Today, with the rapid development of artificial intelligence, the financial industry has higher requirements for the accuracy and security of data. Tencent recently announced the open-source release of a evaluation tool called finLLM-Eval, specifically designed for the application of large models in financial scenarios. This tool introduces, for the first time in the industry, a financial data accuracy evaluation method without GroundTruth, filling the gap in the current market for evaluation of large models in the financial field. It aims to promote the safe deployment of AI technology in high-risk, high-demand financial areas.

The core capabilities of finLLM-Eval include multiple modules, particularly highlighting the logic consistency and factual accuracy evaluation module. This module not only provides complete engineering code and example evaluation sets, but also supports users to create their own evaluation sets, automatically outputting detailed information about model performance. Users will receive a complete evaluation report, including total score, distribution of errors, and hallucination rate per thousand characters, helping them gain a deep understanding of the model's actual performance.
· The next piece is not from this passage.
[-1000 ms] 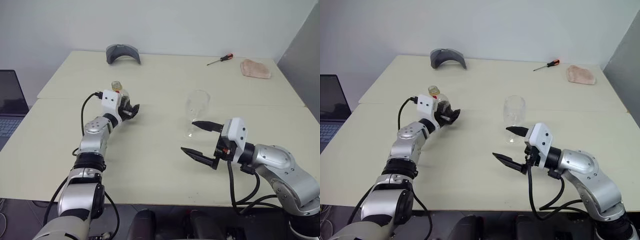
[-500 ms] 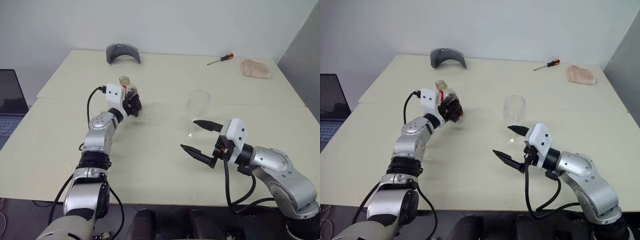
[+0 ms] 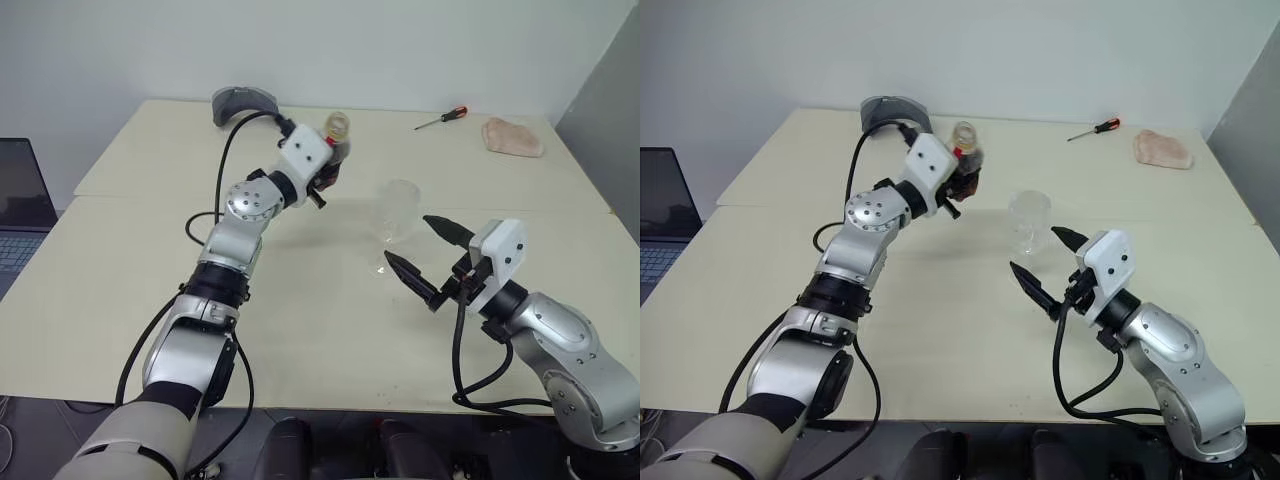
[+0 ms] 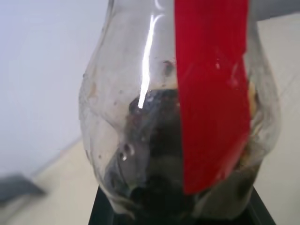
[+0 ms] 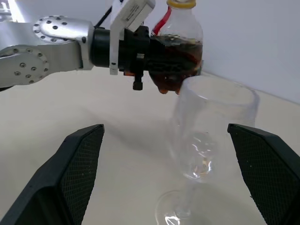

In addition, finLLM-Eval also has an end-to-end financial data accuracy comparison module. The biggest highlight of this technical solution is that it can automatically extract the three elements of financial facts—"subject × time × indicator" based on real user questions without GroundTruth, and verify them through an internal financial database, eliminating the need for manual annotation.

More intelligently, finLLM-Eval introduces the AgentAsJudger automated evaluation mechanism. The entire evaluation process requires no human intervention, as the AI agent can automatically extract factual points and logical chains, compare them with relevant content or the financial database, achieving an accuracy rate of over 96%. This innovation not only improves evaluation efficiency but also ensures the reliability of evaluation results.

Looking ahead, the project team plans to continuously iterate on finLLM-Eval. In the future, it will support data verification and result attribution for non-financial indicators, helping to further develop and improve financial technology.